- Opening Delimiter -

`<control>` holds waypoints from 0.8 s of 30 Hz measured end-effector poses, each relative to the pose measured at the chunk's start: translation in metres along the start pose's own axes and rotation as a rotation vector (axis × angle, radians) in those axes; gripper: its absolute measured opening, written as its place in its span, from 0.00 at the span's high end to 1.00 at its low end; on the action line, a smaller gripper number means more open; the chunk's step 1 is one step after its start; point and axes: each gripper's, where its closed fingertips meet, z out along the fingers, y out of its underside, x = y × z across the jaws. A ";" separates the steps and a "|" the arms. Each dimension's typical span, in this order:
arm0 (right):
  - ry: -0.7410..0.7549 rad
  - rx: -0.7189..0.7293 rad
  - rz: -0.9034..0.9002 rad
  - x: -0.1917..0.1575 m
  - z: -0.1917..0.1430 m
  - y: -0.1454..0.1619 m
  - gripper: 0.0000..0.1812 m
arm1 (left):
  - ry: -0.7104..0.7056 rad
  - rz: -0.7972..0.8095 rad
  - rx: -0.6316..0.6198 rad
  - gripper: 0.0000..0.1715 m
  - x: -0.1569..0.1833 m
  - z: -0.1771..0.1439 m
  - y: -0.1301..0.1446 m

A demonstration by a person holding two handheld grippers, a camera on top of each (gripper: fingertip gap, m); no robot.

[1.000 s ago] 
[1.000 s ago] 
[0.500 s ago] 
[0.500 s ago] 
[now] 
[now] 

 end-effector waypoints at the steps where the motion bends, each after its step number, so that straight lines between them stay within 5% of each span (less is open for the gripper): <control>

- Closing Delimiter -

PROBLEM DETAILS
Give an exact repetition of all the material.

YOUR SOLUTION
`<control>` holds waypoints from 0.8 s of 30 Hz measured end-effector poses, each relative to the pose measured at the chunk's start: translation in metres along the start pose's own axes and rotation as a rotation vector (axis × angle, radians) in those axes; gripper: its absolute measured opening, written as its place in its span, from 0.00 at the span's high end to 1.00 at its low end; on the action line, a smaller gripper number means more open; the chunk's step 1 is one step after its start; point and axes: each gripper's, where its closed fingertips meet, z out along the fingers, y out of its underside, x = y × z across the jaws. A ";" separates the steps and a "|" the arms. Each dimension's typical span, in this order:
arm0 (right):
  - ry: -0.7410..0.7549 rad
  - rx: -0.7189..0.7293 rad
  - rz: -0.9034..0.9002 rad
  - x: -0.1917..0.1575 m
  - z: -0.1917..0.1430 m
  - y: -0.1454..0.1619 m
  - gripper: 0.0000..0.1812 m
arm1 (left):
  - ry: -0.7104..0.7056 rad
  - rz: -0.7972..0.8095 rad
  - rx: -0.6316..0.6198 rad
  - gripper: 0.0000..0.1715 m
  - x: -0.1569..0.1833 m
  - z: -0.1771..0.1439 m
  - y: -0.1301..0.1446 m

A demonstration by a person holding two handheld grippers, a camera on top of each (gripper: fingertip gap, m); no robot.

[1.000 s ago] 
[1.000 s ago] 
[0.500 s ago] 
[0.500 s ago] 
[now] 
[now] 

 end-effector waypoints at the steps where the motion bends, each after its step number, so that straight lines between them stay within 5% of each span (less is open for the gripper): <control>

The answer to this exercise is complete.